→ **Directions**: Give back all of the data verbatim.

===== Source data =====

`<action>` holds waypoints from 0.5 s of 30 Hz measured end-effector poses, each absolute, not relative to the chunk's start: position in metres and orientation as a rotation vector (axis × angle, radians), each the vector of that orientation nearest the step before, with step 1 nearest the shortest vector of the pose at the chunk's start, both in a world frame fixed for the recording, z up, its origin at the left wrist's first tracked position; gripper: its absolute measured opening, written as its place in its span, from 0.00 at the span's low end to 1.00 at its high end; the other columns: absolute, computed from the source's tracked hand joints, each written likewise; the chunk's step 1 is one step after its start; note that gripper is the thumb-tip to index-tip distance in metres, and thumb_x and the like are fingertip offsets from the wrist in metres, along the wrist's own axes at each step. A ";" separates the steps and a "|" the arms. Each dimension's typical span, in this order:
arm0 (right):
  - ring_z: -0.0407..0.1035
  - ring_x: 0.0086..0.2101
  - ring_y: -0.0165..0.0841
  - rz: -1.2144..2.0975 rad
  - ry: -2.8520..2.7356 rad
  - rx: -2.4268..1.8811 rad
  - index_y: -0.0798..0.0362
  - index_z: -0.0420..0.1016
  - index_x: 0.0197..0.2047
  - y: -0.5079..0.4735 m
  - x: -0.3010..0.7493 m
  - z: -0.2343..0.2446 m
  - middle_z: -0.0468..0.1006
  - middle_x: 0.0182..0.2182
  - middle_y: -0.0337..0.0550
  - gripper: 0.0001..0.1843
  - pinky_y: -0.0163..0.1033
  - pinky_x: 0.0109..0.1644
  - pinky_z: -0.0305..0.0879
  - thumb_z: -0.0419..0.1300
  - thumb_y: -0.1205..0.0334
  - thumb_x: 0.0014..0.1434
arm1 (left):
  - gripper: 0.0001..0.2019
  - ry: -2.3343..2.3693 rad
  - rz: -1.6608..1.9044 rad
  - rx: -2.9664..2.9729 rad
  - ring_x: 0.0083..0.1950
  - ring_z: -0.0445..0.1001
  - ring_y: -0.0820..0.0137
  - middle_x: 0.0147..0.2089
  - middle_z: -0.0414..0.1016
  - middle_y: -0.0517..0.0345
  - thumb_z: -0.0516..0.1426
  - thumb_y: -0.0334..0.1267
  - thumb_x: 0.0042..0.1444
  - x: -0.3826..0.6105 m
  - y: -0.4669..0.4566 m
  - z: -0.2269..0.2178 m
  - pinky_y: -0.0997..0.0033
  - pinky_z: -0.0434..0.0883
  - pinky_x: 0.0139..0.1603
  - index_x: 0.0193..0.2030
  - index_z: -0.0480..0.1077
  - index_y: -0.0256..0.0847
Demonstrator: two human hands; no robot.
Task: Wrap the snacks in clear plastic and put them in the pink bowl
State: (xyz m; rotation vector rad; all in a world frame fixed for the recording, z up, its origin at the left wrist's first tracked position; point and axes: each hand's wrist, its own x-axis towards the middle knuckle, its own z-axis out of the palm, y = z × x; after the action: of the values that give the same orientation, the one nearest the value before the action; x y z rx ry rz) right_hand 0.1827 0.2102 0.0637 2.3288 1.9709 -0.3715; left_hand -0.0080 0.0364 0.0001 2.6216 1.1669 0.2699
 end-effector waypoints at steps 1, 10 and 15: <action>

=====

→ **Worked solution**:
`<action>` holds waypoints from 0.5 s of 30 Hz measured end-effector poses, each absolute, not relative to the chunk's start: position in metres and orientation as a rotation vector (axis × angle, radians), each the vector of that orientation nearest the step before, with step 1 nearest the shortest vector of the pose at the chunk's start, both in a world frame fixed for the recording, z up, its origin at the left wrist's first tracked position; gripper: its absolute measured opening, written as its place in its span, from 0.00 at the span's low end to 1.00 at its high end; the other columns: absolute, computed from the source's tracked hand joints, each written likewise; the chunk's step 1 is one step after its start; note that gripper is the thumb-tip to index-tip distance in metres, and thumb_x and the like are fingertip offsets from the wrist in metres, along the wrist's own axes at each step. A ";" separates the steps and a "|" the arms. Each dimension's typical span, in this order:
arm0 (right):
  - ring_z: -0.0407..0.1035
  - ring_x: 0.0086..0.2101
  - ring_y: -0.0165..0.0841
  - rz: -1.2144..2.0975 rad
  - ry: -2.8520..2.7356 rad
  - rx: -2.4268..1.8811 rad
  - index_y: -0.0798..0.0362
  - index_z: -0.0420..0.1016
  - index_x: 0.0197..0.2047
  - y: -0.5079..0.4735 m
  - x: -0.3010..0.7493 m
  - z: -0.2343..0.2446 m
  - middle_z: -0.0468..0.1006
  - middle_x: 0.0182..0.2182
  - middle_y: -0.0337..0.0550
  - gripper: 0.0001..0.1843
  - pinky_y: -0.0163..0.1033
  - pinky_x: 0.0109..0.1644
  - pinky_z: -0.0305..0.0879
  - thumb_z: -0.0419..0.1300
  - thumb_y: -0.1205..0.0334
  - thumb_x: 0.0014..0.1434
arm1 (left):
  - gripper: 0.0001..0.2019
  - ry: -2.3343..2.3693 rad
  - rz: -1.6608..1.9044 rad
  - rx: -2.9664..2.9729 rad
  - ring_x: 0.0083..0.1950
  - ring_z: -0.0445..0.1001
  - ring_y: -0.0820..0.0137
  - middle_x: 0.0147..0.2089
  - middle_z: -0.0414..0.1016
  - middle_y: -0.0517..0.0345
  - thumb_z: -0.0516..0.1426
  - thumb_y: -0.0334..0.1267
  - thumb_x: 0.0042..0.1444
  - x: -0.3826..0.6105 m
  - y: -0.4669..0.4566 m
  - z: -0.2269..0.2178 m
  - pinky_y: -0.0997..0.0033
  - pinky_z: -0.0434..0.0883
  - pinky_x: 0.0139..0.1603
  - index_x: 0.0193..0.2030
  - index_z: -0.0480..0.1077
  - index_y: -0.0256..0.0847
Demonstrator: two human hands; no robot.
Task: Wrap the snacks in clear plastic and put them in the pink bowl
State: (xyz m; rotation vector rad; all in a world frame fixed for the recording, z up, its origin at the left wrist's first tracked position; point and axes: each hand's wrist, its own x-axis towards the middle knuckle, its own z-axis out of the palm, y = z × x; after the action: of the values that give the same orientation, the one nearest the value before the action; x y z rx ry rz) right_hand 0.1827 0.2102 0.0637 2.3288 1.9709 -0.3715; left_hand -0.0080 0.0364 0.0001 2.6216 1.1669 0.2699
 end-effector waypoints at steps 1, 10 and 15: <action>

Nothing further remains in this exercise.